Dovetails, a lot of dovetails. That's one sentence to describe the class at the Philadelphia Furniture Workshop I started on Monday. They call it "a dovetails tour de force" with 80 inches of dovetails in the whole project. The chest itself is beautiful, the primary wood is butternut, which saws and chisels amazingly. The moulding and breadboard end are of quartersawn red oak which, I'm told, will age well with the butternut. My practice dovetails were great, and I'm very happy with my progress thus far.
These first few photos are of the practice piece, it's only about 9 inches long, and has 4.5 tails...that's only half of one side.
Look at those tails, we are taught to scribe heave baselines. This makes it easy to "flick" away material to create a shelf of sorts to pare from.
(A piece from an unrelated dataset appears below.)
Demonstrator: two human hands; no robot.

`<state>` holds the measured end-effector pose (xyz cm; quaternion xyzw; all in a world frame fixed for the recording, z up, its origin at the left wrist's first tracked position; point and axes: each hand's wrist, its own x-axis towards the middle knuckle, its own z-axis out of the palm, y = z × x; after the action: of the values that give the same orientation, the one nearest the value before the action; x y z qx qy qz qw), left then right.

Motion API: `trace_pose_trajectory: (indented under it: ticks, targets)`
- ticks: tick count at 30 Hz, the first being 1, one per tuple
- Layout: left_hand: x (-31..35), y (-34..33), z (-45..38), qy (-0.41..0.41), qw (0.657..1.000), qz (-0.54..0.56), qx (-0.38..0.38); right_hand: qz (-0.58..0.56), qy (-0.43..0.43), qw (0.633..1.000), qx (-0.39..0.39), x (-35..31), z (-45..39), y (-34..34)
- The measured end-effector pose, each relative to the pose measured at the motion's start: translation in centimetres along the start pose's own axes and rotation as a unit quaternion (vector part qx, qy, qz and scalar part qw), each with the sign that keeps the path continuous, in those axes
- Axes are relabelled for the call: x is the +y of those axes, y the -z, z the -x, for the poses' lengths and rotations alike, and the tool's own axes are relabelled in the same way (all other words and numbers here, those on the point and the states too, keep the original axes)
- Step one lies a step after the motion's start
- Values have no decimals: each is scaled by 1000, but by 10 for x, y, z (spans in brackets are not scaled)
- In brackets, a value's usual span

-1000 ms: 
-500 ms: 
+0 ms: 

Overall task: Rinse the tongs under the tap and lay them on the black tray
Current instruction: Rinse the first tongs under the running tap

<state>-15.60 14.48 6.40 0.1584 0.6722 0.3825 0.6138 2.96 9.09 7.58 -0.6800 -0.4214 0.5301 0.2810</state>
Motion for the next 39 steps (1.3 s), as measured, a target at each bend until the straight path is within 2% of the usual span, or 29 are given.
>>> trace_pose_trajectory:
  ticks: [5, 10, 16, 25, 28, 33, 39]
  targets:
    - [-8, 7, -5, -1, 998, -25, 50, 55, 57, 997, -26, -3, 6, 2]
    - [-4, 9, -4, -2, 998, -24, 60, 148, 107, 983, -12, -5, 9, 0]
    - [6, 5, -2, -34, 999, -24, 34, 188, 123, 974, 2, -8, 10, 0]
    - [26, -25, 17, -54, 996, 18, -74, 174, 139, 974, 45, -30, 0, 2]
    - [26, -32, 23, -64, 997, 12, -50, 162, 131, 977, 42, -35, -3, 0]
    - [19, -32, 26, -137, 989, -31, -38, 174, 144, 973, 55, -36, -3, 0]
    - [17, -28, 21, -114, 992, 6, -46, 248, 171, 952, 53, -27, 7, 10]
It makes a great difference on the show side I feel.
My fret saw usually starts leaving a lot of waste on the left side of the board towards the end when I'm in a good groove I have this little bit left. If I can get to this consistently, I'll have alot less paring to do.
This is the end of the first days work, all parts cut to length, practice DT's cut, all tools sharp, tails cut on the back and tails laid out and sawn on the front board.
I got to work quickly this morning, getting the first side pared and test fit. It's great! by the end of today I had the back and sides fit, all I have to do is cut pins on the sides for the front and I have a case! I'm very excited.